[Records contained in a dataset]
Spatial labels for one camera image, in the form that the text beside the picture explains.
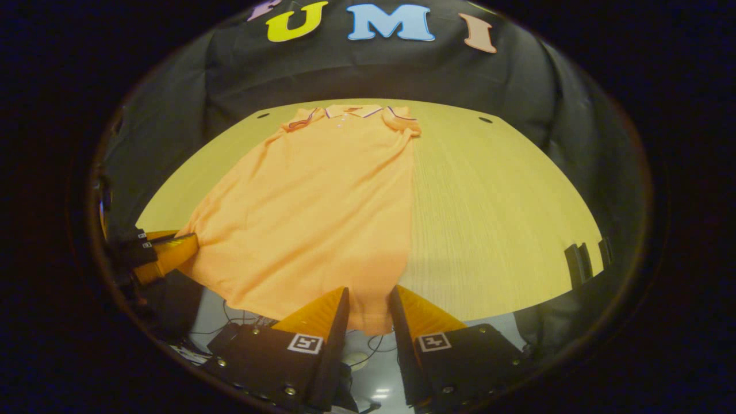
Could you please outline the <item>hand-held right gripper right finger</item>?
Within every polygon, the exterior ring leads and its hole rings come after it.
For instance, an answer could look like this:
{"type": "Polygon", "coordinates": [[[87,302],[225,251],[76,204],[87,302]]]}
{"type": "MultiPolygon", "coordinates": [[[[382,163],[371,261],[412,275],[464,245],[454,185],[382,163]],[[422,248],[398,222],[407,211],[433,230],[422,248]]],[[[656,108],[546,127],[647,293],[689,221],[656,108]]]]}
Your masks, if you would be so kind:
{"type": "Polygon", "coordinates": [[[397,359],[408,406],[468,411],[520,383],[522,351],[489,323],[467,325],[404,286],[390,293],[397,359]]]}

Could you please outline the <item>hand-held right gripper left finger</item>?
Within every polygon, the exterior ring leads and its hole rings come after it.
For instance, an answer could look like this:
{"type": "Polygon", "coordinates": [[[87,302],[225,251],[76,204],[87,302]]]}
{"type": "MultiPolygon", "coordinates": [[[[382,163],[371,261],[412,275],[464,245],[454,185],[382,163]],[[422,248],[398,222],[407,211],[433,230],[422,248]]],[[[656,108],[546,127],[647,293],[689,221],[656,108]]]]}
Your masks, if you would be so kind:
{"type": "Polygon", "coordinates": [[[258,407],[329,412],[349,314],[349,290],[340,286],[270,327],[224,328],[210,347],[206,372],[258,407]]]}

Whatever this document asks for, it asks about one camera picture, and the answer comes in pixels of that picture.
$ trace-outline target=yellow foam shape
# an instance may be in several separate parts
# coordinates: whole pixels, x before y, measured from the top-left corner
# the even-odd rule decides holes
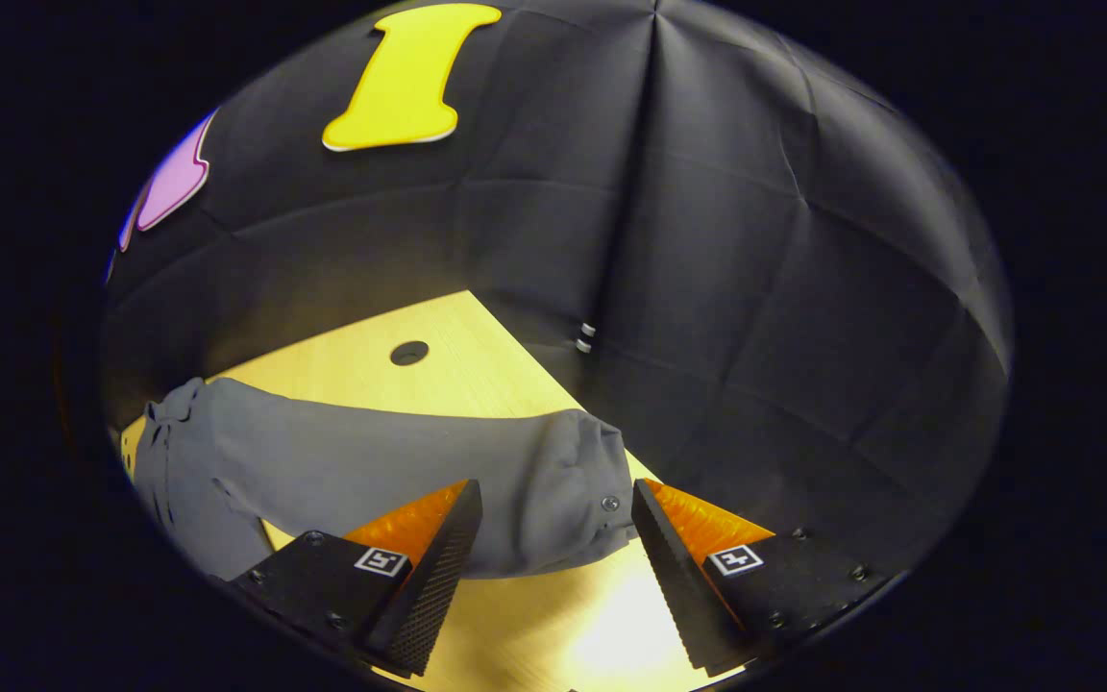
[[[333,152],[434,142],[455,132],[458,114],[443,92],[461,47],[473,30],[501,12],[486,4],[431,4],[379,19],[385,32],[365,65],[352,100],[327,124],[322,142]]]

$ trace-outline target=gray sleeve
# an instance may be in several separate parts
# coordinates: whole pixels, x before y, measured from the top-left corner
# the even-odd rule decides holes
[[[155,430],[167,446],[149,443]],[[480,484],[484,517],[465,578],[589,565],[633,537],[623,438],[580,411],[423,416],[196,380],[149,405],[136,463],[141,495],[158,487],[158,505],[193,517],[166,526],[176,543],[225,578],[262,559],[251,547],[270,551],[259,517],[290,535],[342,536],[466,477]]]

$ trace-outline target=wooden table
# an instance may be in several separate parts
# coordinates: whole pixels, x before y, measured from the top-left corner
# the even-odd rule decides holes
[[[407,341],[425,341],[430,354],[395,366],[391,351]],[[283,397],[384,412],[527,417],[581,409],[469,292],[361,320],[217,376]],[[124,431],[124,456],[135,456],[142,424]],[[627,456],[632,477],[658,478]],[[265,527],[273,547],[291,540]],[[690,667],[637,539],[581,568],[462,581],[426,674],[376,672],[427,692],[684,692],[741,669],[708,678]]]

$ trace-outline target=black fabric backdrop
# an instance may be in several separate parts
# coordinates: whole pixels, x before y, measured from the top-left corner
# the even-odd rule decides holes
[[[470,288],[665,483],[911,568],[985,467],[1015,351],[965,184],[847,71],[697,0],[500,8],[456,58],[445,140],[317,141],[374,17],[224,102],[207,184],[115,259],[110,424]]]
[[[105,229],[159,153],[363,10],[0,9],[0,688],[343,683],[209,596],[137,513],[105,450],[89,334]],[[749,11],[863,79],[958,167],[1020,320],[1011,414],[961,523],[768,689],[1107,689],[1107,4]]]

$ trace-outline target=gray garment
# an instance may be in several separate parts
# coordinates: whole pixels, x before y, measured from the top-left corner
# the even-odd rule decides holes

--

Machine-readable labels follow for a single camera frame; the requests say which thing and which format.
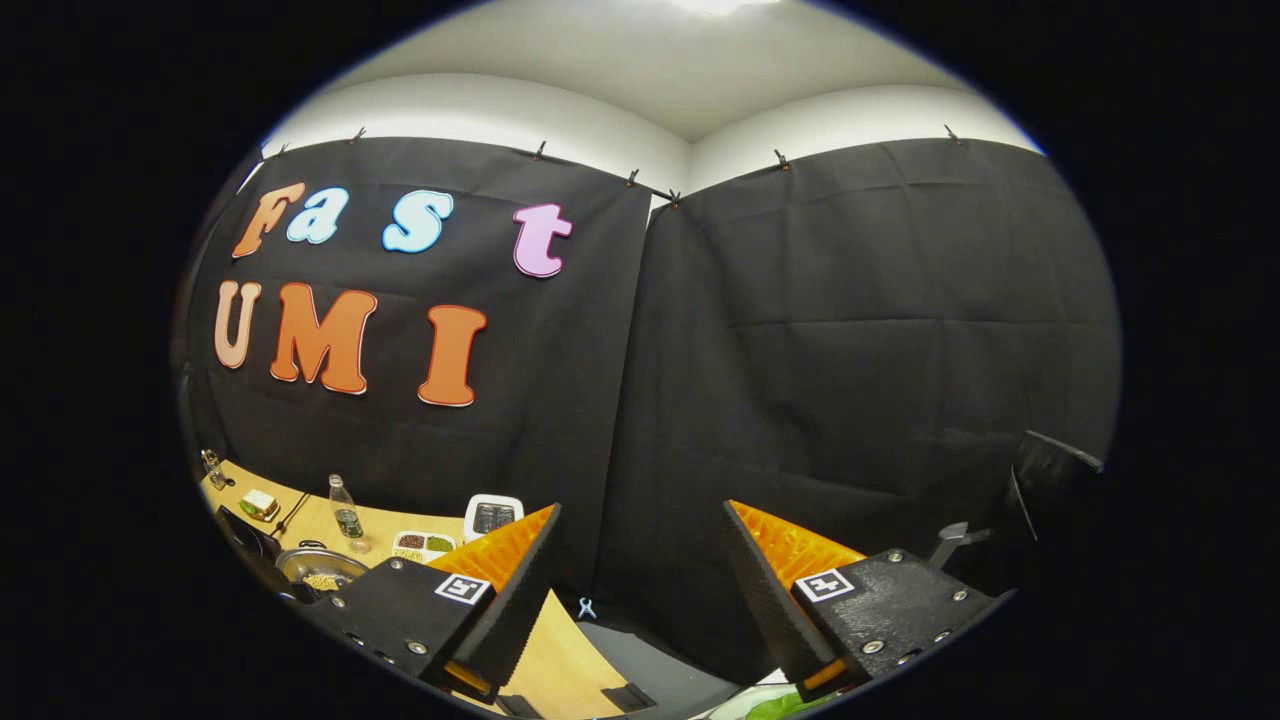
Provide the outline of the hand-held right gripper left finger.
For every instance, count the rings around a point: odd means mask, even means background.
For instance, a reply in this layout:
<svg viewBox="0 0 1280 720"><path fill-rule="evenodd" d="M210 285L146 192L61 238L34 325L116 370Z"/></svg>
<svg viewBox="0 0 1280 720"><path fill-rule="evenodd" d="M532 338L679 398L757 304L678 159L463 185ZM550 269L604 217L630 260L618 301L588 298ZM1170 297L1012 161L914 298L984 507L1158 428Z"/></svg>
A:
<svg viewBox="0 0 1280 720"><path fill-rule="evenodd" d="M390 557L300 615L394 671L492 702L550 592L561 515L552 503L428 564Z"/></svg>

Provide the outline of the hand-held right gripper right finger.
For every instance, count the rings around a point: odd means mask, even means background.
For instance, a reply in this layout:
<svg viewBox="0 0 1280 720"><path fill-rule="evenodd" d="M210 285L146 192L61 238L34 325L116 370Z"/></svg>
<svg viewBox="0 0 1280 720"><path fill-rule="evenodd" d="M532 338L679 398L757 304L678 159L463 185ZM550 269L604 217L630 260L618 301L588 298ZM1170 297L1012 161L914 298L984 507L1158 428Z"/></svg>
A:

[WORK ORDER]:
Filter the entries down to the lines with the word "hand" in them, and copy those lines.

[RESULT OF THE EXERCISE]:
Could you please outline the <item>hand-held right gripper right finger</item>?
Could you please outline the <item>hand-held right gripper left finger</item>?
Provide the outline of the hand-held right gripper left finger.
Provide the outline of the hand-held right gripper right finger.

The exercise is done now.